Когда в конце трапезы подают кофе, мадемуазель Варенн сообщает ему, что энергии у его дочери в три раза больше, чем у трех ее братьев, и все же именно ее, Кэррингтон, трудно контролировать. Итак, Гарольд Кэррингтон отрывается от чтения "Таймс" и отвечает, что его дочери нужно будет потратить избыток энергии на верховую езду.

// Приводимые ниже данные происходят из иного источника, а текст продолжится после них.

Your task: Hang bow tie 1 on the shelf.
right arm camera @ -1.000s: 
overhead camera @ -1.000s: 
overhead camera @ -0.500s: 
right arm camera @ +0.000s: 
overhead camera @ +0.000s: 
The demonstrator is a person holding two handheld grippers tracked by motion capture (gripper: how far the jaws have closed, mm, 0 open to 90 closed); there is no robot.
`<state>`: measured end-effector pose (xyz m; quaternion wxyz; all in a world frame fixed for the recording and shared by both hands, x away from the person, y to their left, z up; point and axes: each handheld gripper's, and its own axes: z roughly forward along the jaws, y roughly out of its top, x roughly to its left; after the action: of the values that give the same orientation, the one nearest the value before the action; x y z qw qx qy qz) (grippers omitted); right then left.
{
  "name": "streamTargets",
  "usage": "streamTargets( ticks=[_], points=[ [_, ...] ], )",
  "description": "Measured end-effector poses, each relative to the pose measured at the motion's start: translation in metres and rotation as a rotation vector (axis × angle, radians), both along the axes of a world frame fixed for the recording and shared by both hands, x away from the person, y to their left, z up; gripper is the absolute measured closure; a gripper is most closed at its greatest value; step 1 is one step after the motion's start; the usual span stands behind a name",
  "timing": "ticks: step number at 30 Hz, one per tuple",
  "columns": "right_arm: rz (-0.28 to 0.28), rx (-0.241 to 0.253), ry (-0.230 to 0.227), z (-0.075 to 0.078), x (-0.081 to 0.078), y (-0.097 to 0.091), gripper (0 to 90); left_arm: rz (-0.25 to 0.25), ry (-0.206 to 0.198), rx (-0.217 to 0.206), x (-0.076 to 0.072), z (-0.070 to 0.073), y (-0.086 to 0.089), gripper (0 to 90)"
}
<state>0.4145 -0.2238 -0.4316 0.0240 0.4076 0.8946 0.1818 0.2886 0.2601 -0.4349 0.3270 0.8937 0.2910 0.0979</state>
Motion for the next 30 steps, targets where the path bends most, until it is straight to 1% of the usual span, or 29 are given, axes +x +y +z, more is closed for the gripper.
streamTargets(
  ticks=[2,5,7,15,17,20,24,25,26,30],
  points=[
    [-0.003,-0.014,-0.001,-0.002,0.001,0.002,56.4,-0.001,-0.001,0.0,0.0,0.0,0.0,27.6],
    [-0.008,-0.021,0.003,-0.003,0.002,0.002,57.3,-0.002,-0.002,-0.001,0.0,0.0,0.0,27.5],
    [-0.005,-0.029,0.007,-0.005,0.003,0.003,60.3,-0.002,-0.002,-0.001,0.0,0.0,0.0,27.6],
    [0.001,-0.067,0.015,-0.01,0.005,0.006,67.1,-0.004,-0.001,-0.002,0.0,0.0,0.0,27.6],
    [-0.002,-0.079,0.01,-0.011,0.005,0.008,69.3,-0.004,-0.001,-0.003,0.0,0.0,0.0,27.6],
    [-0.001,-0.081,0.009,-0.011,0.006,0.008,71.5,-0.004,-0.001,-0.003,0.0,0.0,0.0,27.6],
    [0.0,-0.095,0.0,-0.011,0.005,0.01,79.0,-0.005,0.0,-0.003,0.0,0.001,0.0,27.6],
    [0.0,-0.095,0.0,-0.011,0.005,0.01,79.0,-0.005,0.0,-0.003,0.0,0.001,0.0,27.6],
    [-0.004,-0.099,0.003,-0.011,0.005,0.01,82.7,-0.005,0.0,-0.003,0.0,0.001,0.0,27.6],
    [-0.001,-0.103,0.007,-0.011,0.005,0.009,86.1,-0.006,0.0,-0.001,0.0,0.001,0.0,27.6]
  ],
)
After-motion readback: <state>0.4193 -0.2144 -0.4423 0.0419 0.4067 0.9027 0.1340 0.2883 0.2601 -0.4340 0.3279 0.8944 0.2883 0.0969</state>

Черная Бесс, ее шетландский пони, всегда отказывается ехать галопом. Она едва переходит на рысь, но теперь, когда Леонора кричит: ‘Эй, Бесси!", Черная Бесс внезапно переходит на галоп. Той ночью ей снится, что Черная Бесс выигрывает Гранд Нэшнл, несмотря на свою полноту. Представить, что ее добродушный, грузный пони может опередить Flying Fox, - это чистое наслаждение, потому что лошадь ее дедушки еще ни разу не проигрывала в скачках.
‘Продолжай, папа, пожалуйста, дай мне другую лошадь. Я уже достаточно взрослая, и Черная Бесс никогда не будет скакать так, как я хочу’.

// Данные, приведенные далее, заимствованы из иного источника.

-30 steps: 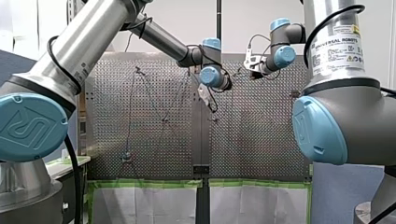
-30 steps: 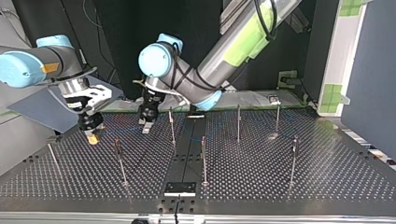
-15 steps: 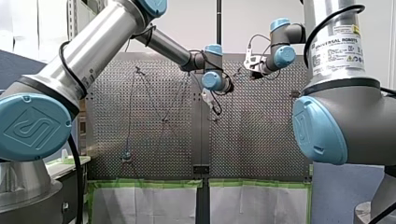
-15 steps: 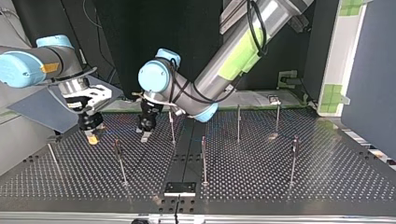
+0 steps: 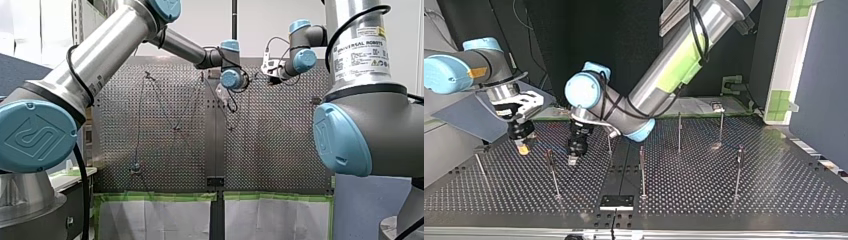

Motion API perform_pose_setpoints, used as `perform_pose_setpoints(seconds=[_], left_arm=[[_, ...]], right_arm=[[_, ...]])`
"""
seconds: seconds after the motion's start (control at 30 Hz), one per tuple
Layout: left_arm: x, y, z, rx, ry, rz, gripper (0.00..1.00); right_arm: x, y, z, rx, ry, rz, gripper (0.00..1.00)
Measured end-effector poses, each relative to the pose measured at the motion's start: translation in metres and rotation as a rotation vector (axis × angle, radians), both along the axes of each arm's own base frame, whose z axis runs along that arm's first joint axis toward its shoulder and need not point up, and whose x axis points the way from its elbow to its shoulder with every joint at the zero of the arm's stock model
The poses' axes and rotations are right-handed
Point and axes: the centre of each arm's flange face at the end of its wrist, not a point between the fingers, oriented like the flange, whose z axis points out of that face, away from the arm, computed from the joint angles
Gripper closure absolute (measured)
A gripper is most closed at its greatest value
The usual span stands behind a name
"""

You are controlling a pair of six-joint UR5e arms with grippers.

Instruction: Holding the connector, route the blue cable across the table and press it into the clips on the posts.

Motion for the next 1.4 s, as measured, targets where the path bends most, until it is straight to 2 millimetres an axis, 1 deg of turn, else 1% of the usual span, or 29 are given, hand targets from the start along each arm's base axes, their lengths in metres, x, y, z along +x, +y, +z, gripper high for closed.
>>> perform_pose_setpoints(seconds=[0.1, 0.23, 0.47, 0.57, 1.13, 1.17, 1.2, 1.23, 1.27, 1.3, 1.33, 1.37, 1.4], left_arm=[[0.001, -0.001, 0.006, -0.002, -0.010, 0.008, 1.00], [0.002, 0.001, 0.007, 0.000, -0.015, 0.030, 1.00], [0.013, 0.002, -0.011, 0.052, -0.004, 0.040, 1.00], [0.006, 0.001, -0.004, 0.031, -0.008, 0.044, 1.00], [0.007, 0.001, -0.005, 0.031, -0.008, 0.045, 1.00], [0.007, 0.001, -0.005, 0.032, -0.008, 0.045, 0.95], [0.007, 0.001, -0.005, 0.032, -0.008, 0.045, 0.81], [0.007, 0.001, -0.005, 0.031, -0.008, 0.045, 0.81], [0.007, 0.001, -0.005, 0.032, -0.008, 0.045, 0.65], [0.007, 0.001, -0.005, 0.032, -0.008, 0.045, 0.53], [0.007, 0.001, -0.005, 0.031, -0.008, 0.045, 0.53], [0.007, 0.001, -0.005, 0.031, -0.008, 0.045, 0.34], [0.007, 0.001, -0.004, 0.031, -0.008, 0.045, 0.21]], right_arm=[[0.000, 0.000, 0.000, 0.000, 0.000, 0.000, 1.00], [0.000, 0.000, 0.000, -0.001, 0.000, 0.001, 1.00], [0.000, 0.000, 0.000, 0.000, 0.000, -0.001, 1.00], [-0.001, 0.000, 0.000, 0.001, 0.000, -0.002, 1.00], [0.000, 0.000, 0.000, 0.000, 0.000, -0.001, 1.00], [0.000, 0.000, 0.000, 0.000, 0.000, -0.001, 1.00], [0.000, 0.000, 0.000, 0.000, 0.000, -0.001, 1.00], [0.000, 0.000, 0.000, 0.000, 0.000, -0.001, 1.00], [0.000, 0.000, 0.000, 0.000, 0.000, 0.000, 1.00], [0.000, 0.000, 0.000, 0.000, 0.000, 0.000, 1.00], [0.000, 0.000, 0.000, 0.000, 0.000, -0.001, 1.00], [0.000, 0.000, 0.000, 0.000, 0.000, -0.001, 1.00], [0.000, 0.000, 0.000, 0.000, 0.000, -0.001, 1.00]])
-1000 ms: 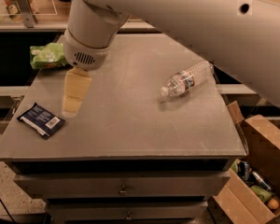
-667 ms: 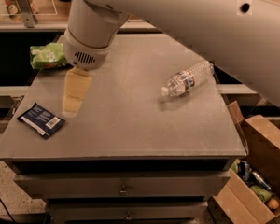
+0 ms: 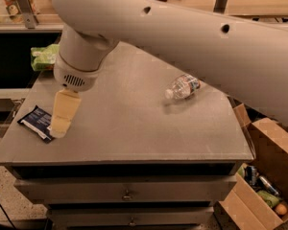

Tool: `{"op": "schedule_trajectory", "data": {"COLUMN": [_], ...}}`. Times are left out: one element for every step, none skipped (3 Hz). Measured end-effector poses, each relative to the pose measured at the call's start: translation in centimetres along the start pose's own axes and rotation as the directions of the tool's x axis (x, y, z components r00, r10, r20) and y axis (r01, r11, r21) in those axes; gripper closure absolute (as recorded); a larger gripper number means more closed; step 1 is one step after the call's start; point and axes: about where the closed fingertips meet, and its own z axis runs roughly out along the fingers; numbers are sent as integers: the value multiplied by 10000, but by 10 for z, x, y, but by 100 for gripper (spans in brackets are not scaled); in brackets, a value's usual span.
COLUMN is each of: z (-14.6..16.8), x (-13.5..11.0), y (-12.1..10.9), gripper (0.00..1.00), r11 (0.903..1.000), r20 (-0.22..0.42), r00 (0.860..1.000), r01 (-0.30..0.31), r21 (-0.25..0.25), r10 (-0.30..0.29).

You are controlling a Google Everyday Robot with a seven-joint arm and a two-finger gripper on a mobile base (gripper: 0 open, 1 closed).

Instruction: Move rxbar blueberry near green rice chip bag

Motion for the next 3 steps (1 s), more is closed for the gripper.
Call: {"op": "schedule_trajectory", "data": {"z": [30,60,75], "x": [-2,-2,-7], "y": [16,24,25], "gripper": [0,0,0], "r11": [9991,9965,9910], "r20": [422,813,1294], "r00": [9985,9940,9849], "r01": [-337,-701,-1048], "r21": [-263,-455,-829], "r10": [348,736,1150]}}
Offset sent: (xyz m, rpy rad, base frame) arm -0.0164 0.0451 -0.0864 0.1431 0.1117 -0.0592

Ее новую кобылу зовут Винки. Леонора учится делать свои четкие прыжки. Однажды утром Винки отказывается прыгать, Леонора слезает, и кобыла переворачивается на нее.
‘Хорошо, значит, на этот раз с тобой ничего не случилось, но все равно может случиться так, что Винки - не лучшая лошадь для тебя’.
‘Но, папа, я обожаю Винки’.
Конюх не сообщает Мори, что ее дочь в любое время выводит лошадь из конюшни и выезжает на ней без седла. Для начала она вцепилась в гриву, но не дольше.
‘Мы двое - одно целое", - говорит она своей матери. Когда она устает от галопа, она откидывается назад, кладет голову и плечи на круп лошади и смотрит в небо. Ее сопровождает мать, она едет в боковом седле. Мать и дочь гуляют вместе, и в этот момент Леонора любит свою мать, как жеребенок свою.
‘Держи пятки опущенными, ’ говорит ей Мори, ‘ не смещайся в седле’. Мать и дочь переходят на легкий галоп, и, не говоря больше ни слова, Леонора пришпоривает Винки и въезжает на ней в озеро. Ее мать останавливается, ошеломленная. Леонора и маре появляются на противоположном берегу с громким звуком плещущейся воды.